Исповедь «иностранного агента». Из СССР в Россию и обратно: путь длиной в пятьдесят лет - страница 6
Лара и Саня. Они прожили долгую и счастливую жизнь
Уже в независимой Украине умирать она будет долго, теряя способность сначала двигаться, потом говорить. Не станет ее как раз в те дни, когда в Одессе прольется первая кровь гибридной войны с Россией, и в здании бывшего обкома КПСС сгорят от коктейлей Молотова больше сорока сепаратистов, сторонников развала Украины. Ее верный Саша пришлет мне в Лос-Анджелес краткое сообщение: «Сегодня умерла Ларонька»… Оборвется еще одна ниточка.
Наверное, из уголовки эта традиция наделять сокамерников кликухами – прозвищами. Кто их придумывал? Казалось, они уже были. Просто их вспомнили. Так вот, у ребят были прозвища как прозвища: Мерзавчик, Уголок, Чилона, Кенгуру, Качок. У меня одного дурацкое – Идеалист-утопист. Насмешка какая-то. Я завидовал Чилоне, деревенскому парню, паровоза не видавшего до мореходки. Как он в уме берет эти проклятые производные и интегралы? В моём нет им места.
Другое видится. Через много лет в фильме Марка Осипяна «Три дня Виктора Чернышева» будет сцена: прут немецкие танки, у наших артиллеристов кончились снаряды. Окровавленный наводчик оборачивается и яростно кричит, протянув руку прямо в зрительный зал:
– Дай снаряд!!
Это ко мне. И я проползу по кровавому снегу и потащу ему тяжелый снаряд. Может быть, последний…
Однажды Санька Палыга не выдержал:
– Начитался утопистов, людям головы морочишь. А жить-то как будешь? Свои-то мысли есть?
– Погоди, – отмахивался я, – все впереди.
А что все – и сам не знал. Читал под партой «Сумму технологий» Станислава Лема, забывал об унылых курсантских буднях и доставал вопросами преподавателя политэкономии: устареет ли теория прибавочной стоимости, когда человеческий труд заменят роботы?
Наконец, накатывало лето, а с ним практика по Крымско – Кавказской линии на белоснежных лайнерах.

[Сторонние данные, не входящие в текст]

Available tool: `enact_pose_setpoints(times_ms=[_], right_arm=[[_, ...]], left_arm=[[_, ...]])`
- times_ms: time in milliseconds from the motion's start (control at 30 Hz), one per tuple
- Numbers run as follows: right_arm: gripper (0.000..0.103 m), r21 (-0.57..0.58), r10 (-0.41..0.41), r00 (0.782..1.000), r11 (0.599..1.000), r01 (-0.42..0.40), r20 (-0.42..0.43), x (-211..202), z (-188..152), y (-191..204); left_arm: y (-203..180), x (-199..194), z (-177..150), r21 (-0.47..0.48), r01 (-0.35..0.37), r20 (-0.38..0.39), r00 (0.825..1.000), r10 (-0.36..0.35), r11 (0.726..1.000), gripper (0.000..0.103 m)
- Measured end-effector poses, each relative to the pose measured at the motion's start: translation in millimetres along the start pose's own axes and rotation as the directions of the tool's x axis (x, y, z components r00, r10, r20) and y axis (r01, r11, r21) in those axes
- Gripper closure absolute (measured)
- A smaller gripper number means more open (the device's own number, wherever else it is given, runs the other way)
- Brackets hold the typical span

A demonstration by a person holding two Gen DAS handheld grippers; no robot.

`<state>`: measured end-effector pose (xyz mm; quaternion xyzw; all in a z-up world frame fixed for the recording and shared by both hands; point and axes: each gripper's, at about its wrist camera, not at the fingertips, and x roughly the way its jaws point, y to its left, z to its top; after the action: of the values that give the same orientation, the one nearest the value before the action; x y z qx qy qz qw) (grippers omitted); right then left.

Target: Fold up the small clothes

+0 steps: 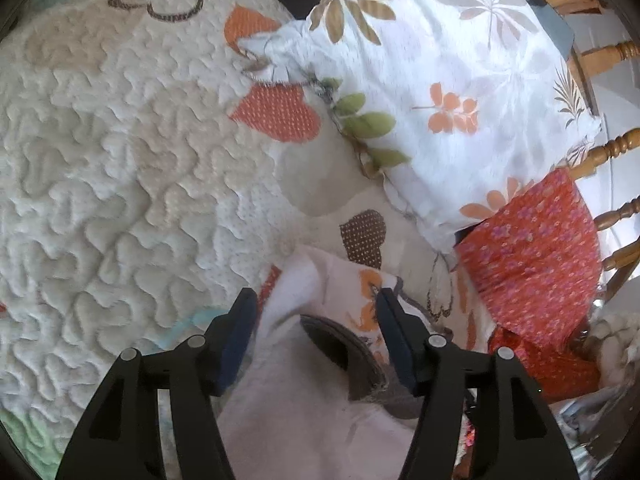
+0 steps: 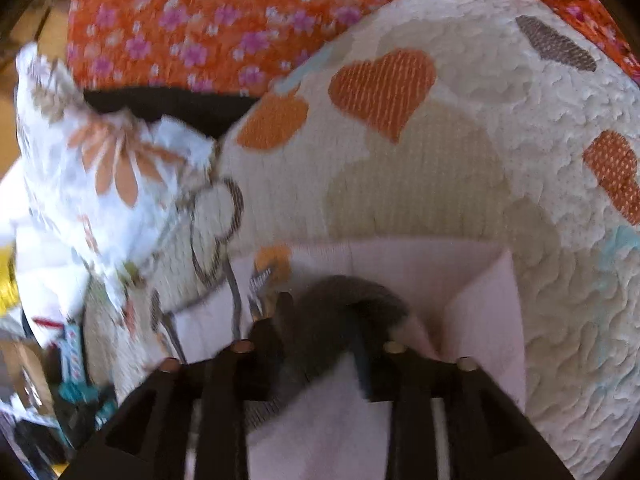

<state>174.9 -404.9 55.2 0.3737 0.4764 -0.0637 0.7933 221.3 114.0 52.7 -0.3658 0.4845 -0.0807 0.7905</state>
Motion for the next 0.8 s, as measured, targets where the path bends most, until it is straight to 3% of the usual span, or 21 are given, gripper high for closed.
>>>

Палуба «Украины» качается от выпитых грузинских вин и танцев. Днем стоянка в Ялте, в Сочи, в Батуми. Красоты Крыма и Кавказа бесплатно в свободное от вахты время. Скоро побережье я уже знал, как свои пять пальцев. Стоит команда вдоль борта, рассматривает новых пассажиров, идущих вверх по трапу на посадку. На борту легко знакомиться. Разное бывало. Татьяна Познякова, балерина Кировского театра, живущая ныне в маленьком городке под Нью-Йорком, любит вспоминать, как пятьдесят лет назад гуляла она с курсантом-практикантом по Сочи, как ели плавленный сырок на Приморском бульваре и читали друг другу стихи. Тогда не целовались, а теперь поздно. Эх, жизнь…
Катали мы на нашем лайнере и иностранцев. Но тут присмотр за командой был строгим. Длинный сутулый дядя Федя не сводил своих тухлых глаз с тех из нас, кто знал не по-русски. Я знал. И общался с парой молодых симпатяшек американцев. Говорили за жизнь. Они спрашивали, глядя на проплывавший вдали Воронцовский дворец:
– А разве ты не хотел бы жить в таком?
Я отвечал совершенно искренне:
– Так там сейчас профсоюзный санаторий. Бесплатная путевка на 24 дня от завода или пароходства. Живи-не хочу, на всем готовом. У нас все побережье в таких санаториях.
Удивляются:
– А машину собственную?
Сама идея в те времена была так нереальна и несбыточна, что я и правда не мечтал.
– Зачем? У нас хороший городской транспорт, всего несколько копеек билет. С машиной еще возиться надо.
– А работать вас посылают в Сибирь, в Азию. В Казахстан, кажется. Называется на цел… цел… на целину. Это правда?